AutoML

A class for SageMaker AutoML Jobs.

class sagemaker.automl.automl.AutoML(role, target_attribute_name, output_kms_key=None, output_path=None, base_job_name=None, compression_type=None, sagemaker_session=None, volume_kms_key=None, encrypt_inter_container_traffic=False, vpc_config=None, problem_type=None, max_candidates=500, max_runtime_per_training_job_in_seconds=None, total_job_runtime_in_seconds=None, job_objective=None, generate_candidate_definitions_only=False, tags=None)

Bases: object

A class for creating and interacting with SageMaker AutoML jobs

fit(inputs=None, wait=True, logs=True, job_name=None)

Create an AutoML Job with the input dataset.

Parameters
  • inputs (str or list[str] or AutoMLInput) – Local path or S3 Uri where the training data is stored. Or an AutoMLInput object. If a local path is provided, the dataset will be uploaded to an S3 location.

  • wait (bool) – Whether the call should wait until the job completes (default: True).
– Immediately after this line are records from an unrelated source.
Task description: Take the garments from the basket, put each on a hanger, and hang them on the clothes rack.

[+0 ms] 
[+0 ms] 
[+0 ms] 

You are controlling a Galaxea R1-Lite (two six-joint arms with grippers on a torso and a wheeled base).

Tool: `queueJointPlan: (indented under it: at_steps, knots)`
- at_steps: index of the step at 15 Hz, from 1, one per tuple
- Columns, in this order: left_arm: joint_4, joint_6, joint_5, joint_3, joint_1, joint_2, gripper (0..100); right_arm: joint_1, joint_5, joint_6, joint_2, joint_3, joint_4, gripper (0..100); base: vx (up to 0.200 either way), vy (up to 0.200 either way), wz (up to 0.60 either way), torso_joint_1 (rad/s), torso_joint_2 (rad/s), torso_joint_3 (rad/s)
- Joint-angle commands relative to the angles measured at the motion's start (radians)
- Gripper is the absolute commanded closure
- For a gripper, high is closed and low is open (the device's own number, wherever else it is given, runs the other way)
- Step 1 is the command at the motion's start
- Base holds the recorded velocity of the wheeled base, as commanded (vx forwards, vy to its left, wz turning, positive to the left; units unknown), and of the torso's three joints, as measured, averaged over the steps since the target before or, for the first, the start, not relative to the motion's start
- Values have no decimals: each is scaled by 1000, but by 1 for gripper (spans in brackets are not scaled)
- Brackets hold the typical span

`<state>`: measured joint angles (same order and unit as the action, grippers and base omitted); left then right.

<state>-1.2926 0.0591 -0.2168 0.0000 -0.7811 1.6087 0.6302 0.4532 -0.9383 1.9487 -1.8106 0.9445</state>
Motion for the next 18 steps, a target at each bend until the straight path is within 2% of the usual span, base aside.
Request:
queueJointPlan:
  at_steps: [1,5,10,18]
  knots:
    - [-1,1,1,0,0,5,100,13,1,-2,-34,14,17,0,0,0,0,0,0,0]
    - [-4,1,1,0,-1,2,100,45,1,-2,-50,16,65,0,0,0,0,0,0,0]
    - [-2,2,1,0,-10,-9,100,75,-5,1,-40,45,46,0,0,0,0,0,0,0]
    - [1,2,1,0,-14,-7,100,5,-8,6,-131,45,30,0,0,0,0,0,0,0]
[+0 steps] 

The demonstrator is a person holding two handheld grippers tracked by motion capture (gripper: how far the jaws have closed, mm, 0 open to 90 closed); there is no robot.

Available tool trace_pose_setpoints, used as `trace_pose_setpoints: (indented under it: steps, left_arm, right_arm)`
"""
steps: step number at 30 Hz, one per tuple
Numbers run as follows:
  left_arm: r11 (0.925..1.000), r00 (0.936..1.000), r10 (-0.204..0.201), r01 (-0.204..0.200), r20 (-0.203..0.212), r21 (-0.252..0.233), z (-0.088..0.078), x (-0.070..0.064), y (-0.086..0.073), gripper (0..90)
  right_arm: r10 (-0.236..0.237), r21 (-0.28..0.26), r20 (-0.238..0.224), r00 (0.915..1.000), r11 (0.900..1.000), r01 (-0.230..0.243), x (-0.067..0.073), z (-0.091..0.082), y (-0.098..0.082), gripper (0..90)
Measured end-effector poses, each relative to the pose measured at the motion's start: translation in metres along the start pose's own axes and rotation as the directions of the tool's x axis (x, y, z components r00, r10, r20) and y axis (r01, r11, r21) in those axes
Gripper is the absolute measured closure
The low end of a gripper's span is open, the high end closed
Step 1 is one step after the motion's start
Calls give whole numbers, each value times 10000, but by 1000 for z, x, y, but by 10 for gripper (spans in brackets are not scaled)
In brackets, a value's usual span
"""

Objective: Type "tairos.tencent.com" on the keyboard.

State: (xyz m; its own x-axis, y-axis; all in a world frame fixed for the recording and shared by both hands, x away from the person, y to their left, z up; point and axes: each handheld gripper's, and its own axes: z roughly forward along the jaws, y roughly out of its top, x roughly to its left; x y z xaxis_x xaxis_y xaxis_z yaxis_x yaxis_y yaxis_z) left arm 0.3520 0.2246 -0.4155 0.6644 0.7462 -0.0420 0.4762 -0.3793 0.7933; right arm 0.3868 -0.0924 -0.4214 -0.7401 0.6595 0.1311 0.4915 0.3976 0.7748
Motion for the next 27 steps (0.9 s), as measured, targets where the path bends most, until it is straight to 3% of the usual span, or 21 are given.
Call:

  • logs (bool) – Whether to show the logs produced by the job. Only meaningful when wait is True (default: True).

  • job_name (str) – Training job name. If not specified, the estimator generates a default job name, based on the training image name and current timestamp.

describe_auto_ml_job(job_name=None)

Returns the job description of an AutoML job for the given job name.

Parameters

job_name (str) – The name of the AutoML job to describe. If None, will use object’s latest_auto_ml_job name.

Returns

A dictionary response with the AutoML Job description.

Return type

dict

best_candidate(job_name=None)

Returns the best candidate of an AutoML job for a given name

Parameters

job_name (str) – The name of the AutoML job. If None, will use object’s _current_auto_ml_job_name.

Returns

a dictionary with information of the best candidate

Return type

dict

list_candidates(job_name=None, status_equals=None, candidate_name=None, candidate_arn=None, sort_order=None, sort_by=None, max_results=None)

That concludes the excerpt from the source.